Could gathering rose hips and making your own jelly come back into fashion?
The fruit of the rose, the rose hip, has been used in cooking for many centuries.
The hip is rich in vitamin C and roses have been used as medicine since ancient times. They are closely related to almonds, apples, apricots, cherries, peaches, pears, plums, and other fruit
During the 17th Century, Culpeper, prescribed rose hips for ‘consumptive persons’, as well as for ‘tickling rheums’, ‘breaking the stone’ (in the kidneys) and to help digestion. Rose-hips have mild laxative and diuretic properties as well as being of help in the treatment of urinary infections.
During the Second World War, when citrus fruits were scarce, there were State schemes to encourage people to forage for rose hips and many people used them to make syrups and jellies as a substitute for marmalade.
If you enjoy country walks and foraging the best places to find hips are from wild roses, mainly the dog rose, often found alongside canals, and in towns and cities, from Rosa Rugosa, which is very popular as an amenity planting in parks, cemeteries, gardens, around tower-blocks.

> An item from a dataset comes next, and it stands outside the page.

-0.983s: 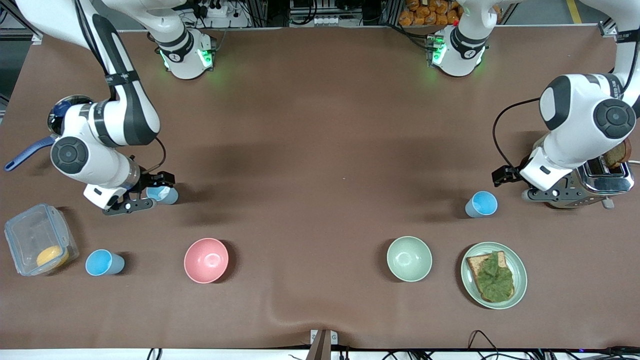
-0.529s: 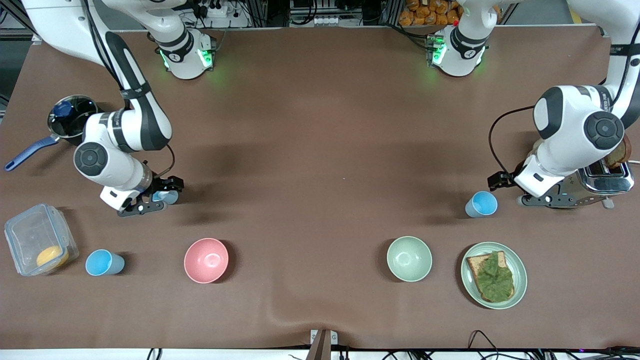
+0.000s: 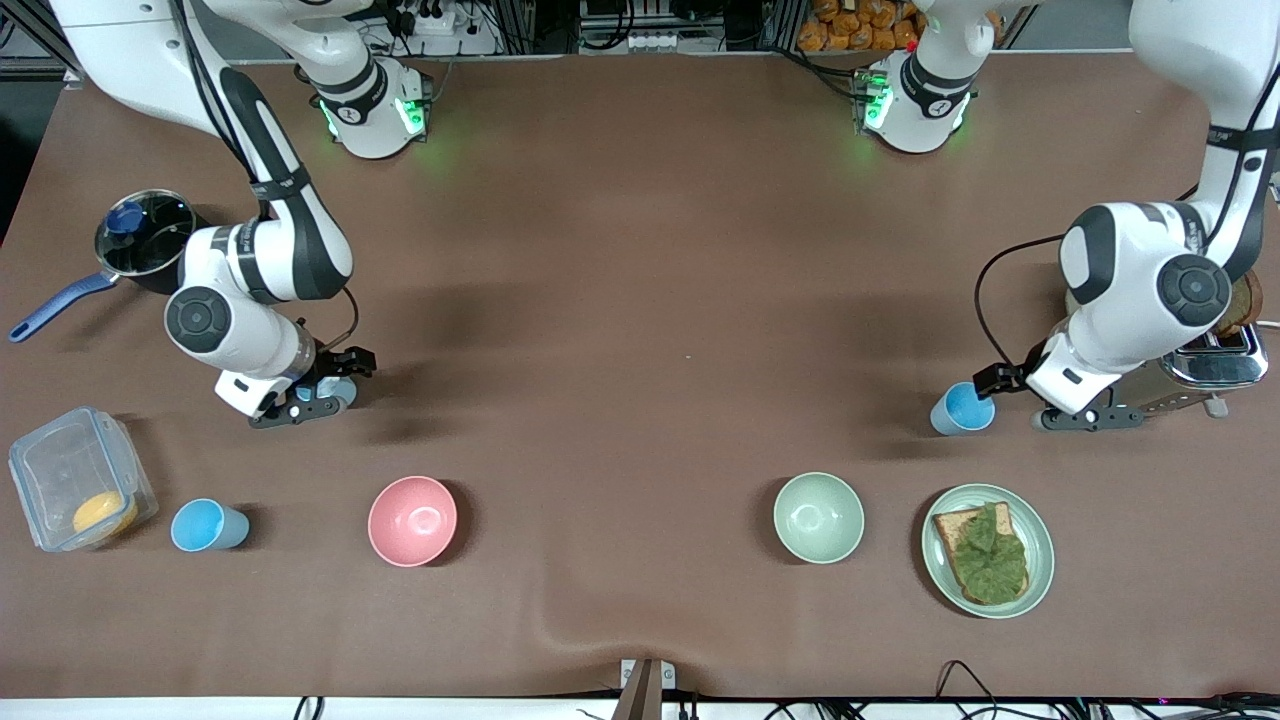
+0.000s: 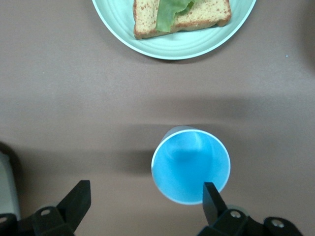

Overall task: Stack blue cups with both arms
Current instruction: 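Close the right gripper on its cup while the left gripper grasps its cup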

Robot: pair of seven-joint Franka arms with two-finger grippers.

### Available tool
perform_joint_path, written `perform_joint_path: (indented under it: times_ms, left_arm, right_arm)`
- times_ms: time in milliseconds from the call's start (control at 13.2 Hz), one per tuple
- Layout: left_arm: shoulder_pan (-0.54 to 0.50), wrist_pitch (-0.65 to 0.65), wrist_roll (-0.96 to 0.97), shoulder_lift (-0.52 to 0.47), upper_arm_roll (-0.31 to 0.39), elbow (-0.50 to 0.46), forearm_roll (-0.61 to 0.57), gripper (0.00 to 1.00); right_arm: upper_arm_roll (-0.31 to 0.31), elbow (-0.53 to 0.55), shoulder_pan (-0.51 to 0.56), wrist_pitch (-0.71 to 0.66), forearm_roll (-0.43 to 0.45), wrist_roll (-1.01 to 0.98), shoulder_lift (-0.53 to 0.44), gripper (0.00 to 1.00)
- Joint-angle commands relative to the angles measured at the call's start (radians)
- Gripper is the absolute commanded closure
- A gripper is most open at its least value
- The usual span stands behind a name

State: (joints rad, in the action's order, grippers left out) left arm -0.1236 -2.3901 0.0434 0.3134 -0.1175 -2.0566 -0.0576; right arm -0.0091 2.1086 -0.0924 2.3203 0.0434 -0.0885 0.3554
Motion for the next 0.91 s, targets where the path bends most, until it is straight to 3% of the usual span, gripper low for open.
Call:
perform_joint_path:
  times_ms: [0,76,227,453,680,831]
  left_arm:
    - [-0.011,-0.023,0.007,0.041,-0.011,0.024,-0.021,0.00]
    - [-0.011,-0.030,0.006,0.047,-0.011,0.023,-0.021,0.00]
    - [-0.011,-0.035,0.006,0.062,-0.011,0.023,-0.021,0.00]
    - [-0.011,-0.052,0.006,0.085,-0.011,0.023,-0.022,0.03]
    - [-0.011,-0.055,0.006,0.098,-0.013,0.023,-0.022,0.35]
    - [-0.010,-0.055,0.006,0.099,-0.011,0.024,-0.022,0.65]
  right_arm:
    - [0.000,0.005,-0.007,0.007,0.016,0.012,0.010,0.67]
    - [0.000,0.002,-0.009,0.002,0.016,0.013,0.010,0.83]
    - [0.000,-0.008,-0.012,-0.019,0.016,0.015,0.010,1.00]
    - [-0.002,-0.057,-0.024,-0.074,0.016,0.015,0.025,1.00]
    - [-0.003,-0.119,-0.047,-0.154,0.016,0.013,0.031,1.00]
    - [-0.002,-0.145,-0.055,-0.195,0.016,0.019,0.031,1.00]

They are best gathered in the late autumn when they are fully ripe. They are mostly red in colour but you can find black and dark purple versions. It is best to pick them from the wild or make sure the plants have not been sprayed with pesticides.

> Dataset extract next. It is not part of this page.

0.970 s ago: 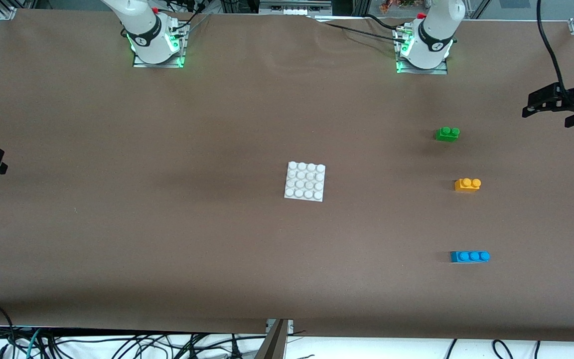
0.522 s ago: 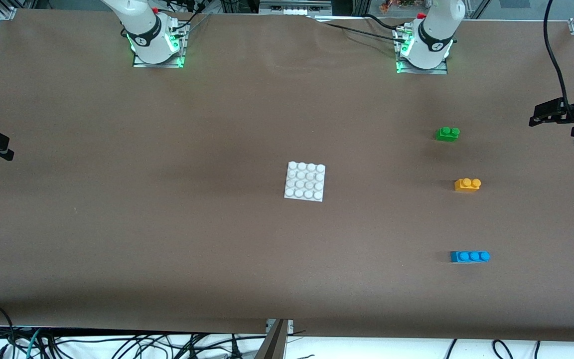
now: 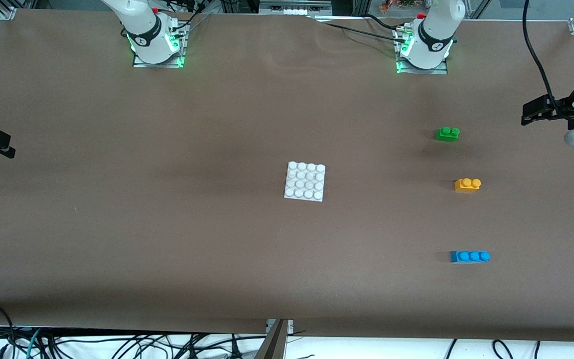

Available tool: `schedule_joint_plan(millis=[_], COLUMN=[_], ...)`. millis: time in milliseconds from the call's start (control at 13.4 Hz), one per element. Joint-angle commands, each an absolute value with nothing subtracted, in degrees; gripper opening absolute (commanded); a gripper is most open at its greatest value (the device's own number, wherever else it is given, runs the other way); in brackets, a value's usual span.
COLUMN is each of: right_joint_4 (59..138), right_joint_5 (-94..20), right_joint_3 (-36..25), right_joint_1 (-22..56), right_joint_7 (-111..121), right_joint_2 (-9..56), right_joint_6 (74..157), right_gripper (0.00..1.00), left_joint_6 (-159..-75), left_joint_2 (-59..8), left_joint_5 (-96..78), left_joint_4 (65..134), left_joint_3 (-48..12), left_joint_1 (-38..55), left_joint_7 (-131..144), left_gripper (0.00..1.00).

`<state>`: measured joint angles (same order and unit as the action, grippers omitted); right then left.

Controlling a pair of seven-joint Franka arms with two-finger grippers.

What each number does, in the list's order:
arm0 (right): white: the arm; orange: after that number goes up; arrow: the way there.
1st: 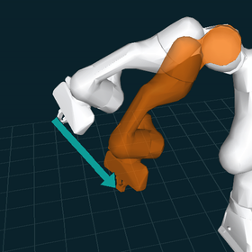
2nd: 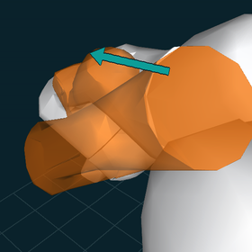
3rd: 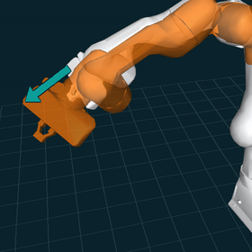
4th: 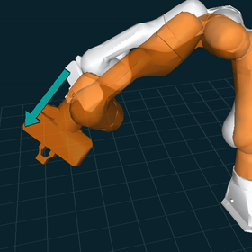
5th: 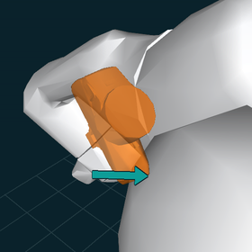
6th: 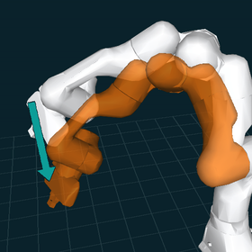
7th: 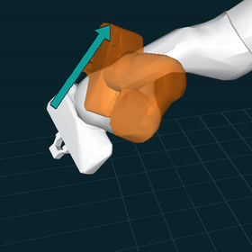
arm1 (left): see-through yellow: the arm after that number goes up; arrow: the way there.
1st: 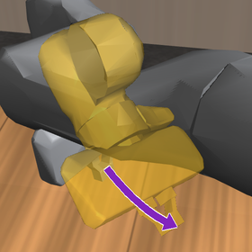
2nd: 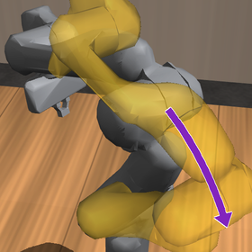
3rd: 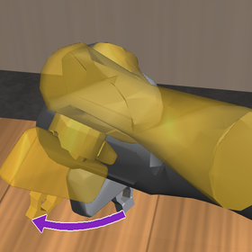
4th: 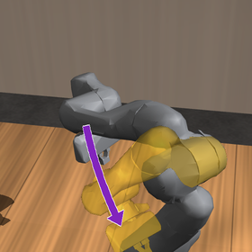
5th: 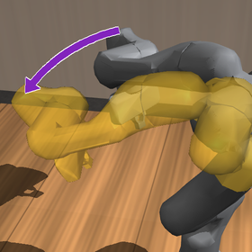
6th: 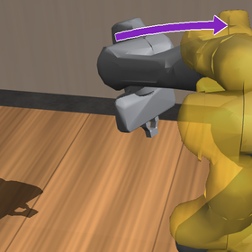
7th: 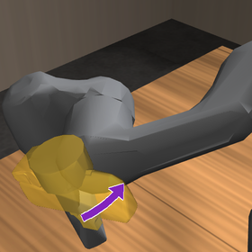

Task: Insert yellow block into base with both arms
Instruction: 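Move the left gripper over the yellow brick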

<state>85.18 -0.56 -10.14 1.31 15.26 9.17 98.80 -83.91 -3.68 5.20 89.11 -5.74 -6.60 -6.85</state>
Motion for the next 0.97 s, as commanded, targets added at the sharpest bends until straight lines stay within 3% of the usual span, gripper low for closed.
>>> schedule_joint_plan(millis=[0,149,522,895], right_joint_4=[84.20,84.20,84.20,84.20], right_joint_5=[-0.09,-0.09,-0.09,-0.09], right_joint_3=[-9.93,-9.93,-9.93,-9.84], right_joint_1=[0.62,0.62,0.62,0.70], right_joint_7=[16.17,16.17,16.17,16.17], right_joint_2=[9.23,9.23,9.32,9.23], right_joint_6=[97.47,97.47,97.47,97.47], right_gripper=[1.00,1.00,1.00,1.00], left_joint_6=[-96.73,-99.22,-114.67,-121.45], left_joint_2=[8.33,7.21,5.55,-5.51], left_joint_5=[4.48,3.35,0.88,-1.67], left_joint_4=[109.11,111.78,126.02,125.69], left_joint_3=[-5.71,-5.54,-5.45,-5.27], left_joint_1=[-7.12,-7.47,-9.93,-11.25], left_joint_7=[-5.71,-5.63,-5.80,-6.85], left_gripper=[1.00,1.00,1.00,1.00])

We have a recipe, courtesy of simply recipes.com if you would like to try making your own rose hip jelly:
Ingredients for six 8-oz jars
2 quarts rose hips
6 cups water
1/2 cup fresh squeezed lemon juice
1 package pectin
1/4 teaspoon butter
3 1/2 cups sugar
You will also need a jelly bag strainer or muslin and do not use aluminium or cast iron pans, stick to stainless steel.
To make the jelly:
Rinse and trim the hips and cut in half to scrape out the seeds, then put the hips in a large pan with six cups of water. Bring to a boil and reduce heat to simmer. Cover and cook for 1 hour (or longer), until rose hips are soft and mashable.

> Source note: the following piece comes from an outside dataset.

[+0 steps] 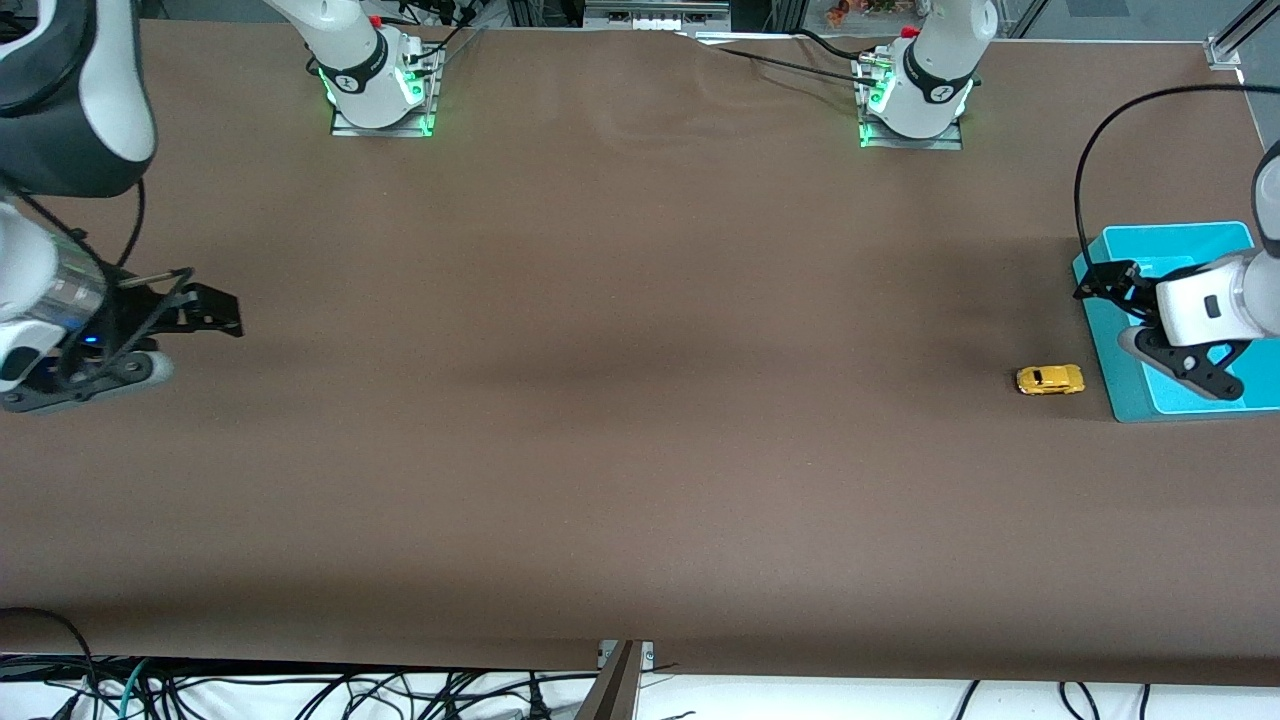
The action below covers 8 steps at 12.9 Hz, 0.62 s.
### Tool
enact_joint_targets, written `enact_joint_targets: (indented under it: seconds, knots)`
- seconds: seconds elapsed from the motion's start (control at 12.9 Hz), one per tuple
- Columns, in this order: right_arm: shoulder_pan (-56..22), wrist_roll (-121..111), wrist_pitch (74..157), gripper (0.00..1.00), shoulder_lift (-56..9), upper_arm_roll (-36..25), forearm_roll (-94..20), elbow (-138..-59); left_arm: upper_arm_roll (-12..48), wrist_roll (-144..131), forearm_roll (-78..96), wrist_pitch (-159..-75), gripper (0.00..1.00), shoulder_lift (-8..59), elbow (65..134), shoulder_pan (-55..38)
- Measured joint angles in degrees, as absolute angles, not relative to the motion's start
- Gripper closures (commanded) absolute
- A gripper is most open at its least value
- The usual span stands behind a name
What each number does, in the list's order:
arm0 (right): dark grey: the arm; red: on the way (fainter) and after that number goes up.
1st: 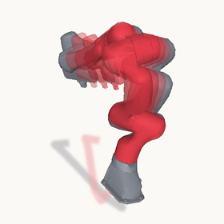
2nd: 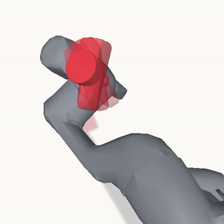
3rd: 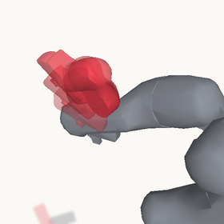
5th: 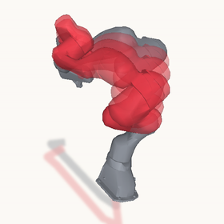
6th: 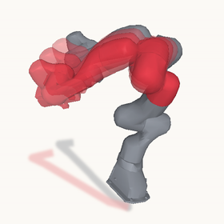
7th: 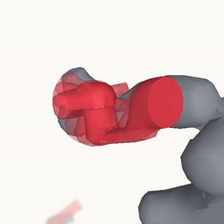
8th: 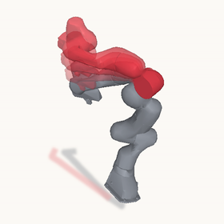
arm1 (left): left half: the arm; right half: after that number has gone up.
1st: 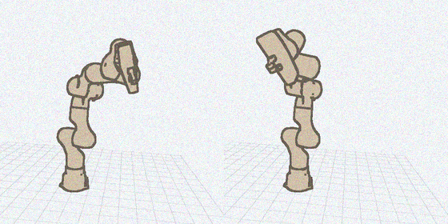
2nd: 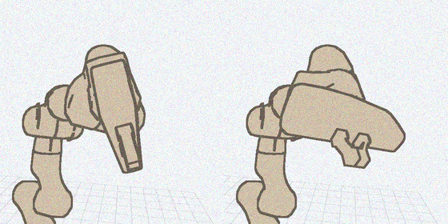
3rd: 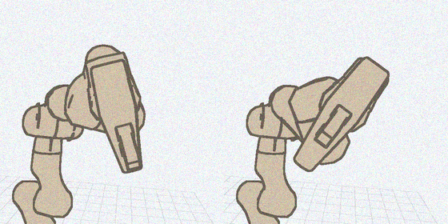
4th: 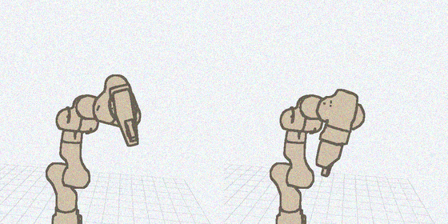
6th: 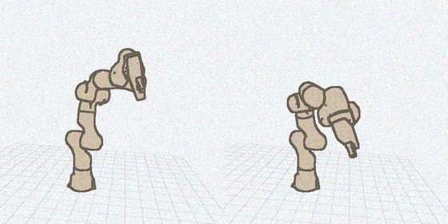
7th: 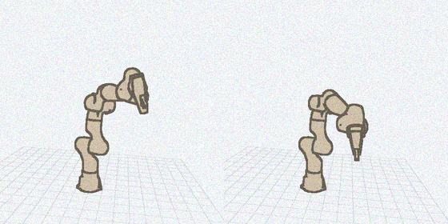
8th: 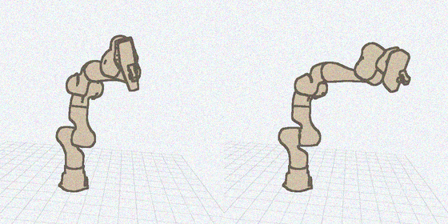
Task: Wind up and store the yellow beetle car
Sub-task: 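Lower the left gripper onto the car while the right gripper retracts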
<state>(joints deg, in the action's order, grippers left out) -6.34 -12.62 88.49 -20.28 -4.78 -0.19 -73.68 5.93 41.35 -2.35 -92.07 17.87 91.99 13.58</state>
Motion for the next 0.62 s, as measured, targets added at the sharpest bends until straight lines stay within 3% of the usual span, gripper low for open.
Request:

Mash them into a rough puree and strain them using either a jelly bag or fine muslin stretched over a bowl or large pot. Leave to strain for at least an hour then squeeze to get any remaining liquid.
You will need three cups of the juice for this recipe. Add the lemon juice and pectin (to aid setting) and bring to a boil, dissolving all of the pectin.
Add the sugar. Once the sugar has dissolved, add the butter. Bring to a hard boil and boil for exactly one minute. Pour off into your storage jars, leaving a little headspace.
Cultural hints for March 2020
With all the recent storms check any staked standards to make sure that the stakes are still sound. If necessary replace broken or damaged stakes. It can be heart-breaking to lose standards through breakages.
Bare root roses can still be planted throughout March. Depending on the time of supply they will come either unpruned or ready pruned. The roses will be received with full planting, pruning and after care guide. If pruned an additional advice slip will be included. If pruning is needed it is advisable to leave the roses for at least a week after planting before you prune. This helps to get the root system settled.
March is also the main pruning time for all bush and standard roses. Roses planting autumn 2019 onwards should be left until 3rd week in March. Established roses, depending on weather conditions and area you live can be pruned anything from 4th week in February. Ignore the fact that some plants may have started to shoot, still prune very hard.
If you haven’t pruned climbing roses these can also still be pruned and tidied up in March.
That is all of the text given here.